A majority of clinicians prefer ultrasound for initial diagnosis, especially in children, as it is non-invasive, easily available, is not associated with exposure to radiation, and does not require sedation. Ultrasound reveals fluctuant, cystic mass which occasionally spread cervical strap muscles. The fluid within the cyst appears anechoic although in some cases the fluid may contain debris. The walls of the cyst are thin and avascular. Rarely, in a presence of an infection, there may be evidence of inflammatory changes.
Computed tomography (CT) and magnetic resonance imaging (MRI) are useful to delineate the extent of the mass and its anatomic relationship to neighboring structures    . CT findings include a well circumscribed cystic lesion with rim enhancement . The cysts have a thin wall and appear smooth, well defined, homogeneously attenuated, and located usually within 2 cm of the midline.
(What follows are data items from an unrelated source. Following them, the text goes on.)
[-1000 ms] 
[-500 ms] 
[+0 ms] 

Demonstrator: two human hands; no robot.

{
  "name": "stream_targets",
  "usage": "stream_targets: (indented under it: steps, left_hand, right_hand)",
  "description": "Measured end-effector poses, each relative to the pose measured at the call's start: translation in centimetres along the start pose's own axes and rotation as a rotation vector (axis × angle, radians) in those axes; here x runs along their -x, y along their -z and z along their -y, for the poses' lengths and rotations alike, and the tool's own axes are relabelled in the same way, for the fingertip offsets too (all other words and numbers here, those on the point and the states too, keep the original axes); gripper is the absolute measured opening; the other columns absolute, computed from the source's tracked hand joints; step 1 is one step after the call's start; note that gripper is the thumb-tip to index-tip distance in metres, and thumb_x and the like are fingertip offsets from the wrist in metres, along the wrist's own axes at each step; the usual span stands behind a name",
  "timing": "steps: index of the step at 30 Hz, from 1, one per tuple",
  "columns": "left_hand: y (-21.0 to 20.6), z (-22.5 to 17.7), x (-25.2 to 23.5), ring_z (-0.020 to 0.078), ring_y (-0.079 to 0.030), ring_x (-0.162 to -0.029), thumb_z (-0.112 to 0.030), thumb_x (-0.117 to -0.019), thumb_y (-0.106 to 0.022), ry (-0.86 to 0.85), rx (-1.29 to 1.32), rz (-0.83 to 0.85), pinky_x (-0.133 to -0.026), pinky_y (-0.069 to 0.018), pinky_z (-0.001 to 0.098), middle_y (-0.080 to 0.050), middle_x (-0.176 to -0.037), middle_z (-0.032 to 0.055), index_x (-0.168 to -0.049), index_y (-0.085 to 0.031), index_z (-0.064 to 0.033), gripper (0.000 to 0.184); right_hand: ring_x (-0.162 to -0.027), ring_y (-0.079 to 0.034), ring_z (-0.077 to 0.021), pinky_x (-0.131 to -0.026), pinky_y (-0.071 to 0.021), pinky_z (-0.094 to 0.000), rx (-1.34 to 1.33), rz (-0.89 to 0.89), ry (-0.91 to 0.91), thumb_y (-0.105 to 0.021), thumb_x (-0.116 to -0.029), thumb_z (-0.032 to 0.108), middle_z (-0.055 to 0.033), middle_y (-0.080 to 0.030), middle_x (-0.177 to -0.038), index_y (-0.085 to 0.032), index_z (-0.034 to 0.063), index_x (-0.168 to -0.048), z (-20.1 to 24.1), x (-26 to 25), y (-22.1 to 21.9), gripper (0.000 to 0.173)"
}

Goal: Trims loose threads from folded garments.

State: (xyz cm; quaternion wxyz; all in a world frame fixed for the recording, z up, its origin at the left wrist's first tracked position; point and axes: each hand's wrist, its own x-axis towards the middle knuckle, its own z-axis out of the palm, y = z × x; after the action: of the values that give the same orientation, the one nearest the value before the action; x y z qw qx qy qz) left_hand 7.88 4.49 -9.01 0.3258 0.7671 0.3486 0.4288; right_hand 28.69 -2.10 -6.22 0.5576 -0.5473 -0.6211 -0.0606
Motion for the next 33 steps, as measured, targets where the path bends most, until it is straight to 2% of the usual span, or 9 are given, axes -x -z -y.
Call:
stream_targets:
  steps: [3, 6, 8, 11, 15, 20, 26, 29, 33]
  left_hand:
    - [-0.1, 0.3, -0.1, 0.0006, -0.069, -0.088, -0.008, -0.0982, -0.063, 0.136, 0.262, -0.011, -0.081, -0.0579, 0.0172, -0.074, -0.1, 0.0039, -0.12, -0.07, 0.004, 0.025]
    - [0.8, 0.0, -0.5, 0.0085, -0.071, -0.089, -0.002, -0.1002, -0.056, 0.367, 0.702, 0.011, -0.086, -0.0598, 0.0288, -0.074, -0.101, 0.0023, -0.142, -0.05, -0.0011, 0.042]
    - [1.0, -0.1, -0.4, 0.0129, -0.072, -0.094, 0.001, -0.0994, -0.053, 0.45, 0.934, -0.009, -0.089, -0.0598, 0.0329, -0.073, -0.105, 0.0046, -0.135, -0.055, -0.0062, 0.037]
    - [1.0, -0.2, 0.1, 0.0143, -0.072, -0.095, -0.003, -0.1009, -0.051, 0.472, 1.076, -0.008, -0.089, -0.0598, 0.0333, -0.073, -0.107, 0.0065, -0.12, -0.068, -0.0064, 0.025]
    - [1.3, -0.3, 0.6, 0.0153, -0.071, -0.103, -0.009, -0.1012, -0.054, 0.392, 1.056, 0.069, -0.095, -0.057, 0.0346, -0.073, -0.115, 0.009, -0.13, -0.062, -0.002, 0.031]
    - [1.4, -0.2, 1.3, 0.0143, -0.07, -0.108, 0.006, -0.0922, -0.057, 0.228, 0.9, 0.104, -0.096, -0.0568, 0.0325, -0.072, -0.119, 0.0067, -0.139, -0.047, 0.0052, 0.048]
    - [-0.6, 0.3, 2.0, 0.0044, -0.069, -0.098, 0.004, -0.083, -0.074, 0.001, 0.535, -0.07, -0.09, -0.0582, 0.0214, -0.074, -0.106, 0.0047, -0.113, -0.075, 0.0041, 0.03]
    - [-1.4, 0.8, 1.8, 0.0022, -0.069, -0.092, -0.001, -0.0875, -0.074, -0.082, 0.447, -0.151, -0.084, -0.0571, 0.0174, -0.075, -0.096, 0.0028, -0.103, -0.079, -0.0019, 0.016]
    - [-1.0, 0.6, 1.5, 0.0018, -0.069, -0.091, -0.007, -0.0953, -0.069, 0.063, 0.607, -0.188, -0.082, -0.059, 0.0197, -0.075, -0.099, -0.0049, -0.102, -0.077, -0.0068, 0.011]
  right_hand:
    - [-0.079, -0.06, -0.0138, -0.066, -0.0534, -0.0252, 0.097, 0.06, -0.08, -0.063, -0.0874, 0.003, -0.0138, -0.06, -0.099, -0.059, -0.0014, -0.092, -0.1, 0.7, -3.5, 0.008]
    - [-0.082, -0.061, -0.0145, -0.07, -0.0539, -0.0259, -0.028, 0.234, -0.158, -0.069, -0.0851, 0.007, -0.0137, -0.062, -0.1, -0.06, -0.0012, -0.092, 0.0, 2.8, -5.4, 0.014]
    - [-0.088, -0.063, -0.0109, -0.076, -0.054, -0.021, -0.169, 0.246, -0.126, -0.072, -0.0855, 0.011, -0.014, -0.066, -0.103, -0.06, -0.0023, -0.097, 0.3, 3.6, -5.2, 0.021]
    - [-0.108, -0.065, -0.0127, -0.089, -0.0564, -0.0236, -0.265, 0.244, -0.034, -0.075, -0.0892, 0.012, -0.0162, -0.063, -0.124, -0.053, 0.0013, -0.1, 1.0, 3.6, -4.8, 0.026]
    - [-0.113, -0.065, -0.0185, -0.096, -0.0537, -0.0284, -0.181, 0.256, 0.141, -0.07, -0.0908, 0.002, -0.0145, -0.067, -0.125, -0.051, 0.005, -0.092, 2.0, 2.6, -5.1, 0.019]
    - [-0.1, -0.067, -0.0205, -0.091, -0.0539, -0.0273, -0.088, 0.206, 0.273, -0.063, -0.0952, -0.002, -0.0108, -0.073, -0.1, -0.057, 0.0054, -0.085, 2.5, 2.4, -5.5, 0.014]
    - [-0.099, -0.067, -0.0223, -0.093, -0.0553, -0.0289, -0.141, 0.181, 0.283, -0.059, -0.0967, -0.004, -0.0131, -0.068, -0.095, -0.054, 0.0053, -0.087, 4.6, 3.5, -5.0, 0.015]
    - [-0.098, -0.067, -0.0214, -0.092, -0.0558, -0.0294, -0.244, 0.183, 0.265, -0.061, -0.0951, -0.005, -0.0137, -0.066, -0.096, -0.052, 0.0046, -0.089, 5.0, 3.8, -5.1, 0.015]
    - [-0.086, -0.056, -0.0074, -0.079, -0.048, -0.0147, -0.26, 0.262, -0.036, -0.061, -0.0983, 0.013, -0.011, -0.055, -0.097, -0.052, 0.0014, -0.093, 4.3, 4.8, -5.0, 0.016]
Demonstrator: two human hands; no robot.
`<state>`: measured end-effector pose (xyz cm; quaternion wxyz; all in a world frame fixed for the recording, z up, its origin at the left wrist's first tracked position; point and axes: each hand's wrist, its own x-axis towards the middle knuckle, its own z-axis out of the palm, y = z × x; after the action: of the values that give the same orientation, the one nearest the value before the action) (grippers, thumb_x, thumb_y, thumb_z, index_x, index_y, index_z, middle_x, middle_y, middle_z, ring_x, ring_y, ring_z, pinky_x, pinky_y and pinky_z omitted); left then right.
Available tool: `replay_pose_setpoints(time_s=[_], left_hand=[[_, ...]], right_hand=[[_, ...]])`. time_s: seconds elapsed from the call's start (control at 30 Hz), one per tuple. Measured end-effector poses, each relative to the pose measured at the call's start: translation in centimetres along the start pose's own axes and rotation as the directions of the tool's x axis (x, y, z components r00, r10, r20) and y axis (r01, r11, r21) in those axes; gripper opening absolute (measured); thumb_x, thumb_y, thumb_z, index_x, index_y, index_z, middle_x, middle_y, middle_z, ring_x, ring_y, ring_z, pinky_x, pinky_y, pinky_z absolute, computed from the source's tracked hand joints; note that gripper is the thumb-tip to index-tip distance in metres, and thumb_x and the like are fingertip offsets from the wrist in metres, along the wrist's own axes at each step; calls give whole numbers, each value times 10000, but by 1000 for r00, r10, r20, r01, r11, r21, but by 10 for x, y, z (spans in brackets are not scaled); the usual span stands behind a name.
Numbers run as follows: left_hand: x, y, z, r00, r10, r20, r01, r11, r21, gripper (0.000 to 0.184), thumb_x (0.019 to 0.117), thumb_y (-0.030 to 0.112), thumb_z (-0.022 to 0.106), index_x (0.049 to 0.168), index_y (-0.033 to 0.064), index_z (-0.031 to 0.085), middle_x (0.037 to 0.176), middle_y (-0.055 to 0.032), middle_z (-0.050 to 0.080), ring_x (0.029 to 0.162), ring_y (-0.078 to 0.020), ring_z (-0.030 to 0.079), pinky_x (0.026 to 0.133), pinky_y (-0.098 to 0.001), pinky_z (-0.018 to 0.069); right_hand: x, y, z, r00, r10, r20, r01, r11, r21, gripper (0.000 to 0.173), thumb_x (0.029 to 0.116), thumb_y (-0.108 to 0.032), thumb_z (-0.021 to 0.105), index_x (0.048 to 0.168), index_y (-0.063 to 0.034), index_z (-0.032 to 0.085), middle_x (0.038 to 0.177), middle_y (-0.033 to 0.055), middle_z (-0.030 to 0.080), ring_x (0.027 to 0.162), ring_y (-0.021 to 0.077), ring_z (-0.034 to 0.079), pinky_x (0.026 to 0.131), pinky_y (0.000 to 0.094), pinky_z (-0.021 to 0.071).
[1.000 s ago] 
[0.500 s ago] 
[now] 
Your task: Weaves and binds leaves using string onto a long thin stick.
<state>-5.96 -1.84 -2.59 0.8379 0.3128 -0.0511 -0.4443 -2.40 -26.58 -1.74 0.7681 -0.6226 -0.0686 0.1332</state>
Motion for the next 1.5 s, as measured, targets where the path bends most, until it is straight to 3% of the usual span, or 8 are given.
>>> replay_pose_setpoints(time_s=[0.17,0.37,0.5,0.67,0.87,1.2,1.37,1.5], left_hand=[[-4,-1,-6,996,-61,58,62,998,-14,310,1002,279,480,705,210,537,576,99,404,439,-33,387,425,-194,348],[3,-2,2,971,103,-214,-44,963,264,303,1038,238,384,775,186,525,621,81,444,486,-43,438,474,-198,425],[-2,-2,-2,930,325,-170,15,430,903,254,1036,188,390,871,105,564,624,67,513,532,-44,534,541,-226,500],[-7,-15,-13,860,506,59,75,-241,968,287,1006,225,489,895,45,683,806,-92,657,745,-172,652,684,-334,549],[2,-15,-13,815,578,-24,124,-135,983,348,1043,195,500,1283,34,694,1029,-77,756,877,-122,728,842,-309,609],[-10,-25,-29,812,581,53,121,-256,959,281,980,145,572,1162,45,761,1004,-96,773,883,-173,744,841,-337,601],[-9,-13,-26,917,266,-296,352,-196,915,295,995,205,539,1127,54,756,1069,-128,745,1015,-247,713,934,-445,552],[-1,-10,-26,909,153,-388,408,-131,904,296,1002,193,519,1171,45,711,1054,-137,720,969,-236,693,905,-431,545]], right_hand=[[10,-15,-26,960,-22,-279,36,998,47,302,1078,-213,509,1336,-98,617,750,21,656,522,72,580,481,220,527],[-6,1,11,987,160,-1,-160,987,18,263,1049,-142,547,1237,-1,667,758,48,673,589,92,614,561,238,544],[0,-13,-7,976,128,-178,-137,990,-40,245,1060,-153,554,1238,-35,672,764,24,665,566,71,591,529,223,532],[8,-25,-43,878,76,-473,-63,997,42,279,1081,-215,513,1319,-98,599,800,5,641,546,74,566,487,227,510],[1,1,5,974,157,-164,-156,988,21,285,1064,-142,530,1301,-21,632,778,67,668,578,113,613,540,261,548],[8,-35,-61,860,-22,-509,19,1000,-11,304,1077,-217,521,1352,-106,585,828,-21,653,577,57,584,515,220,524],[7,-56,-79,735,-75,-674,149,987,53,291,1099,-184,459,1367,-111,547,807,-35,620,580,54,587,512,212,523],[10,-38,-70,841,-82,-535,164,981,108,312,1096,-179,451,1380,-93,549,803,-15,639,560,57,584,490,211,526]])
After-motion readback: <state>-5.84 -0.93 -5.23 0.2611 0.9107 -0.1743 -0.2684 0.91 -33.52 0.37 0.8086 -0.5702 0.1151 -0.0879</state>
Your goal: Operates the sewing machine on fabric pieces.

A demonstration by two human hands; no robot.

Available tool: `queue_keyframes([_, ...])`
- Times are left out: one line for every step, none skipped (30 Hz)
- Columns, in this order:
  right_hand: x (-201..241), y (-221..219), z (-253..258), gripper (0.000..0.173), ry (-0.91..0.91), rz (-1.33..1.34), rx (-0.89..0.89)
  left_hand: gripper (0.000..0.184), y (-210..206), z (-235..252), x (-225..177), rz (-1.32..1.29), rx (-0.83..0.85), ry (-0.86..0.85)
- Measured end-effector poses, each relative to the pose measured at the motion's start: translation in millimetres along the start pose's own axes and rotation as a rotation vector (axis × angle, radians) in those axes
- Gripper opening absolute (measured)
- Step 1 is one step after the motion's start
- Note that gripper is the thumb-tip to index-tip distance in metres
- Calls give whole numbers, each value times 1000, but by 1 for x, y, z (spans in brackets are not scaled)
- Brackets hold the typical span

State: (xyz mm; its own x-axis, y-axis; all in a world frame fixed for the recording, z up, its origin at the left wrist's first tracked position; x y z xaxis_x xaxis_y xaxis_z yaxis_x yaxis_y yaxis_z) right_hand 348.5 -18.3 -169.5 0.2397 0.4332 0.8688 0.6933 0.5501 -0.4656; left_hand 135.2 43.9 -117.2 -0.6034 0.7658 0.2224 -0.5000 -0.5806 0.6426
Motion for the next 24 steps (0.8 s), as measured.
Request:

There may be displacement of the sternocleidomastoid either posteriorly or posterolaterally and in certain cases, TGCs may be embedded in the infrahyoid (strap) muscles. CT scan is preferred in adults as TGCs are rare in adults and therefore have a broader differential diagnosis and also because the incidence of malignancies associated with TGCs in adults is higher which CT scans are able to detect better than the ultrasound.
MRI is preferred when TGCs are located near the base of the tongue. TGC features on MRI are a low, variable T1 signal in uncomplicated cysts and a high signal if there is previous hemorrhage or infection . T2 image shows a high signal.